Boston Celtics' Jayson Tatum opened up about his recovery from a torn Achilles tendon, this season, and the pressure he felt alongside All-Star Jaylen Brown to win, while reflecting on their championship run in 2024. It didn't take Tatum long to figure out playing for the Celtics means you're held to a higher standard, especially coming off of consecutive trips to the Eastern Conference Finals, as Brown had in his first two seasons in Boston.
Despite Tatum and Brown being in their early twenties, Tatum says the All-Star tandem, playing for the most storied franchise in the NBA, were expected to win a championship, especially after playing alongside one another for a few seasons, he said, per The Pivot podcast.

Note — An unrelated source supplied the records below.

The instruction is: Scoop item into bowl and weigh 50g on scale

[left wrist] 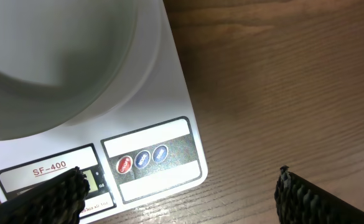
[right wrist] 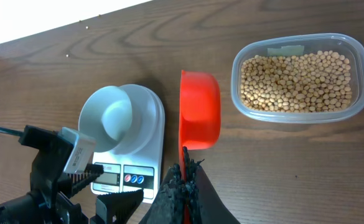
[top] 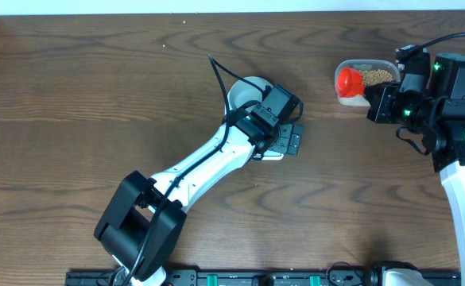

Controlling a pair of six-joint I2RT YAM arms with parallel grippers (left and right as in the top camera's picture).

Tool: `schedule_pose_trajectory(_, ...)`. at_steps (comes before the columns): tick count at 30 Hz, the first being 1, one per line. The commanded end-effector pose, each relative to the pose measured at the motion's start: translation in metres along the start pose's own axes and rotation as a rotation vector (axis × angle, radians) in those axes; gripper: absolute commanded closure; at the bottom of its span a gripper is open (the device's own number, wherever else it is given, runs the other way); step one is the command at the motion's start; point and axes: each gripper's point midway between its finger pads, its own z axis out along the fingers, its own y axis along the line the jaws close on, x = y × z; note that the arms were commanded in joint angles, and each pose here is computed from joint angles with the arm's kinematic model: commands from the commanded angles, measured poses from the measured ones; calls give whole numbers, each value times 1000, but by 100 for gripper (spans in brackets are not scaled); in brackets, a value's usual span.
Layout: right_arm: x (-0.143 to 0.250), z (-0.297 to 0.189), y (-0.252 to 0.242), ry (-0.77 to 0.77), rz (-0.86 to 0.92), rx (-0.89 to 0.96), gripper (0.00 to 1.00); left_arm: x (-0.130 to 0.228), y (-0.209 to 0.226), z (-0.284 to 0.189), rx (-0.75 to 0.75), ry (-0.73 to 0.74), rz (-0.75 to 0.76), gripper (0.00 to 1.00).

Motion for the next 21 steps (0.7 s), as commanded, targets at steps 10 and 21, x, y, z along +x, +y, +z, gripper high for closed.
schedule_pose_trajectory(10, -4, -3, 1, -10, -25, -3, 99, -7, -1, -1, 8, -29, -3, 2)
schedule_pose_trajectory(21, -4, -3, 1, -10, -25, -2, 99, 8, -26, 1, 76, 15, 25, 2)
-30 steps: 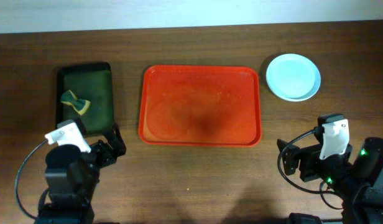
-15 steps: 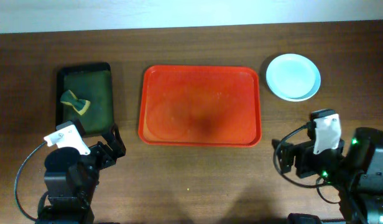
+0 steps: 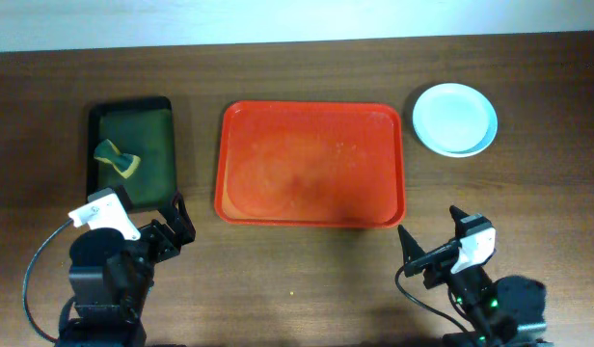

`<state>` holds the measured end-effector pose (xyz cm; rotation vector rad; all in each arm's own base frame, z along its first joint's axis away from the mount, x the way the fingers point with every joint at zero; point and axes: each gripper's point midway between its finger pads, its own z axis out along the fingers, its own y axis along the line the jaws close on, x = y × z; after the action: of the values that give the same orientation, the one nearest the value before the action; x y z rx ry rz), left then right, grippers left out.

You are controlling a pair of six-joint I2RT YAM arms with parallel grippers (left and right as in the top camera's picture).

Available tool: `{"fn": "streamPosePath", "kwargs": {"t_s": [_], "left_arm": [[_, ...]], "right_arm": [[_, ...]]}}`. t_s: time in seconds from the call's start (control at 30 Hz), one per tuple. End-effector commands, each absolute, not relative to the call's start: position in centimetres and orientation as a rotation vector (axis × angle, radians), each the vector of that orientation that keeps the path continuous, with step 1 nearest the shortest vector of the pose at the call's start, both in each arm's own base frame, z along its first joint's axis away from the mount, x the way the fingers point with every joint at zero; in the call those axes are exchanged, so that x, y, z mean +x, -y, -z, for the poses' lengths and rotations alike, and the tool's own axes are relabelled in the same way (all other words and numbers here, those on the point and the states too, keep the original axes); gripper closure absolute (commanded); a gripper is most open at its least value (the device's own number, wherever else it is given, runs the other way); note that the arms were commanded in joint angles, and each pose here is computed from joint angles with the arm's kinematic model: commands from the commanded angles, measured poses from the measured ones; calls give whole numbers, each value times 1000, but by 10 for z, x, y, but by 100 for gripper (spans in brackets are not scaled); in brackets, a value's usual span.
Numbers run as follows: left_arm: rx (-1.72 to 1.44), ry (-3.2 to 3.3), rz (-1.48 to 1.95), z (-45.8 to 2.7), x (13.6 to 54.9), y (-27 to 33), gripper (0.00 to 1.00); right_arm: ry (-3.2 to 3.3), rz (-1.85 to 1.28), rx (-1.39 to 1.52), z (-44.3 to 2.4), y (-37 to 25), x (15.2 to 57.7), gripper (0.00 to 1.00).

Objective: Clean dirty plates on tray and stack at the side

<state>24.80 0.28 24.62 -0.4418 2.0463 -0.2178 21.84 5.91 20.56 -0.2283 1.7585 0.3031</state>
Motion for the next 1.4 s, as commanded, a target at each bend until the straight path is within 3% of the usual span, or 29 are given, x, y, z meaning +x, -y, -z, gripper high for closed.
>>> {"fn": "streamPosePath", "kwargs": {"t_s": [0.0,0.73,1.37], "left_arm": [[-421,-2051,211,-245,247,-2,1],[-421,-2051,211,-245,247,-2,1],[-421,-2051,211,-245,247,-2,0]], "right_arm": [[-1690,-305,-107,-190,-48,224,1],[-1653,-178,1,-156,-26,245,2],[-1650,-161,15,-156,-22,245,1]]}}
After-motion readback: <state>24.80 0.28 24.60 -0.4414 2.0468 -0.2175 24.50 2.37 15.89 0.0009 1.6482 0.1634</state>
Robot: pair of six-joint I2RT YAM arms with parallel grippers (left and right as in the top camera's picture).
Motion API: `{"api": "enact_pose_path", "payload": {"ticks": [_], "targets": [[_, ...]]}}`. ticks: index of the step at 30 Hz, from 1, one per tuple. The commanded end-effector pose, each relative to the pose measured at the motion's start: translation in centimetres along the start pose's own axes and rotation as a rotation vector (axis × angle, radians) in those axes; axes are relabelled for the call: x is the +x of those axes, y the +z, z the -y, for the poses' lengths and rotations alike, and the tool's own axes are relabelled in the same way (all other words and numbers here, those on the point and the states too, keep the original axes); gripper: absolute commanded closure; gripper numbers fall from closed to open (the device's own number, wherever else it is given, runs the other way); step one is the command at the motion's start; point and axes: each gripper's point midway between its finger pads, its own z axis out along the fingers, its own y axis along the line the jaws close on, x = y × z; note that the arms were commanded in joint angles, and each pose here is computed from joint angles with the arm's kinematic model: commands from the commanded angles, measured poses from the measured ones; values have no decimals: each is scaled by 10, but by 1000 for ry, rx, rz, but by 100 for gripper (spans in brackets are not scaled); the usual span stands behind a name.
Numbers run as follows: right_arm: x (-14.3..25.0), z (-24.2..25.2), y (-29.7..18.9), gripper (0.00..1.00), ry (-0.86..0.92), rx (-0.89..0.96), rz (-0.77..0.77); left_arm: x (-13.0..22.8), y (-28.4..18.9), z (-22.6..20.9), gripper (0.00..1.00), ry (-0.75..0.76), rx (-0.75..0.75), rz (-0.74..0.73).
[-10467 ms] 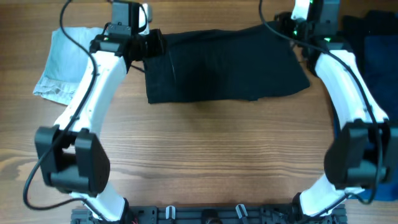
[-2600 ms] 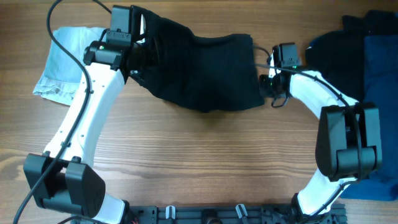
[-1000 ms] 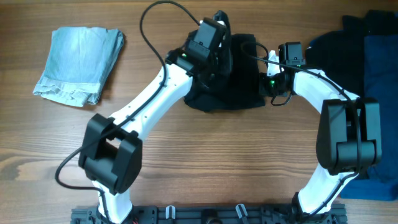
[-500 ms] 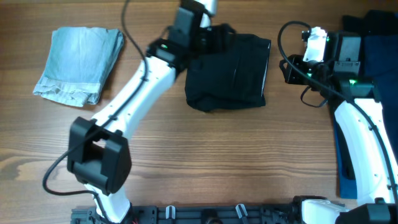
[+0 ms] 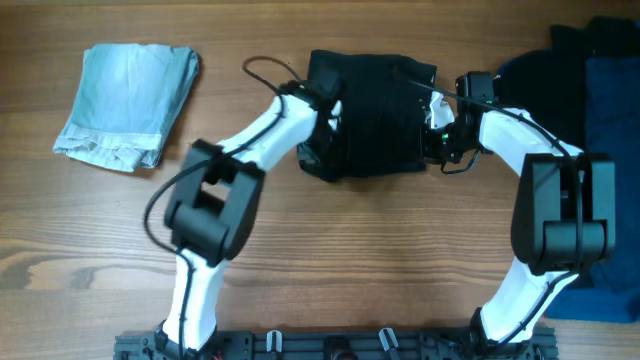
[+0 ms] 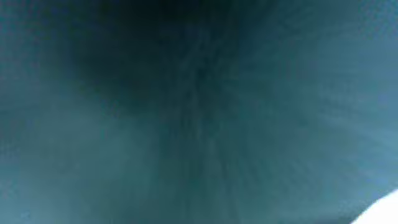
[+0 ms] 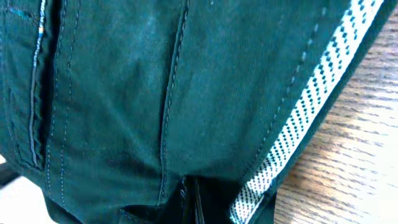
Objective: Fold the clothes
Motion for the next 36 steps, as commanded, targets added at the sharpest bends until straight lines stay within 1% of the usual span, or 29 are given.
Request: {"api": "enact_pose_path", "payload": {"ticks": [1, 2, 4, 6, 8, 10, 12, 14, 15, 16, 18, 20, 21, 23, 26, 28, 30, 32, 33, 34, 36], "targets": [[21, 15, 23, 96, 17, 44, -86, 11, 21, -2, 96, 8, -15, -57], [15, 10, 15, 96, 7, 43, -69, 8, 16, -3, 96, 11, -22, -38], [-18, -19, -28, 96, -64, 27, 58, -8, -15, -2, 96, 26, -56, 68], [-44, -49, -75, 96, -145, 17, 202, -28, -77, 15, 96, 60, -47, 242], [-60, -69, -107, 96, -198, 9, 320, -37, -127, 33, 96, 89, 1, 379], [-77, -83, -130, 95, -231, -4, 430, -43, -159, 47, 96, 112, 52, 474], [-98, -87, -135, 96, -275, -10, 512, -51, -157, 51, 95, 115, 67, 498], [-114, -86, -131, 96, -297, -14, 559, -53, -137, 55, 96, 93, 90, 459], [-127, -84, -125, 96, -294, -23, 592, -53, -125, 59, 96, 100, 112, 429], [-140, -79, -114, 96, -304, -28, 621, -53, -101, 61, 96, 104, 121, 386], [-157, -64, -86, 96, -295, -37, 639, -53, -66, 52, 96, 93, 90, 325], [-166, -49, -60, 96, -277, -44, 644, -51, -46, 45, 96, 84, 70, 290], [-170, -35, -36, 96, -270, -45, 641, -50, -31, 40, 96, 76, 54, 261], [-171, -12, 1, 95, -257, -32, 626, -47, -17, 33, 96, 68, 38, 233], [-169, 14, 32, 94, -233, 12, 621, -45, -2, 27, 96, 61, 19, 208], [-174, 14, 30, 94, -246, 11, 649, -43, 8, 21, 96, 57, 1, 188], [-197, -7, 3, 95, -227, -62, 771, -43, 2, 22, 96, 63, 2, 191], [-211, -42, -41, 96, -266, -155, 867, -57, -38, 37, 96, 92, 43, 277], [-214, -57, -60, 95, -276, -188, 891, -61, -58, 43, 96, 99, 63, 319], [-213, -75, -80, 95, -312, -227, 904, -65, -83, 49, 96, 115, 82, 375], [-192, -106, -105, 95, -314, -325, 819, -80, -126, 44, 96, 105, 22, 523]]}}
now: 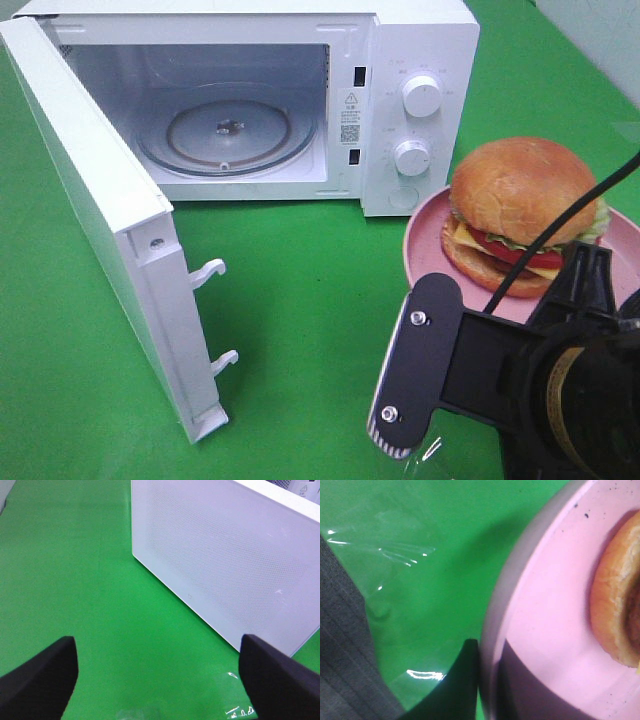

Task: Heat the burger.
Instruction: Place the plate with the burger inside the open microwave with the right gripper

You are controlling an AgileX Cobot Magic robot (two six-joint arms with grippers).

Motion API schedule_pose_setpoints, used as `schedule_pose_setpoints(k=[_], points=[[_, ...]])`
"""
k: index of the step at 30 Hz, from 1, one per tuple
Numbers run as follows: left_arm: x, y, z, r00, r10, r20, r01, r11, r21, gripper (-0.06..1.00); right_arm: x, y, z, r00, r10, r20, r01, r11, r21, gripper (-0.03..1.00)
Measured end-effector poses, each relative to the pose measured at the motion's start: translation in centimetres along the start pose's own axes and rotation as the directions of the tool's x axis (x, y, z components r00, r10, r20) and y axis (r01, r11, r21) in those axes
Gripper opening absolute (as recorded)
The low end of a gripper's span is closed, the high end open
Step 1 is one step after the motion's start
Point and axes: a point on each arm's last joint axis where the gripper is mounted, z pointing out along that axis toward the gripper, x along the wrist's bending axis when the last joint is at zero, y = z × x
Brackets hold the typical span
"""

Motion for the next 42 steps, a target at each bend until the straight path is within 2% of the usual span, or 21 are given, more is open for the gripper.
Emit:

“We were held to a much higher standard than everyone else, which is part of being in Boston, playing for the Celtics. You're expected to win championships,” Tatum said. “We're just thankful that we had an organization that believed that we could be the cornerstones of bringing a championship with the right pieces around us.
“As we got older, we both got paid, we both had individual success, and All-Stars. Now, let's figure out how do we put it all together. We went to two Finals, one one of them. Hopefully, we got much more to accomplish with each other.”
Without Tatum, who has spent the entire season working his way back from one of the more grueling injuries there is in basketball, the Celtics, led by Jaylen Brown, are 29-17, which is the second-best record in the Eastern Conference.
Jayson Tatum says he considered retirement amid injury

Celtics star Jayson Tatum contemplated retiremement after his MRI scan following his torn Achilles tendon injury in the Eastern Conference semifinals series against the Knicks. A sobbing Tatum couldn't fathom the uphill battle ahead of him, seeing the results from his first MRI scan made the process feel all the more impossible.
“Sitting in that doctor’s office, and seeing the doctor put that MRI scan and seeing that, line through my tendon, I just remember sitting there and I broke down crying,” Tatum said. “And I remember saying like, ‘man, I can’t do this.’ Because I just knew how hard it was going to be. And I felt like this was the best version of Jayson Tatum has ever been. And now it’s like, ‘damn, I got to start over.’ And I remember saying, ‘I can’t do this.’”
It took Tatum a while to come to grips with the severity of his injury.
“And you know, it took time. It was a few weeks where I thought about like, ‘damn did I make enough money, did I accomplish enough,’” Tatum continued. “Like it was some moments like laying in my house with my foot up where I thought like, ‘damn, I might be done.’”
Soon enough, Tatum was in the gym taking the necessary steps to begin his recovery, where he continues to make progress, with a potential return looming before the end of the Celtics' 2025-26 campaign.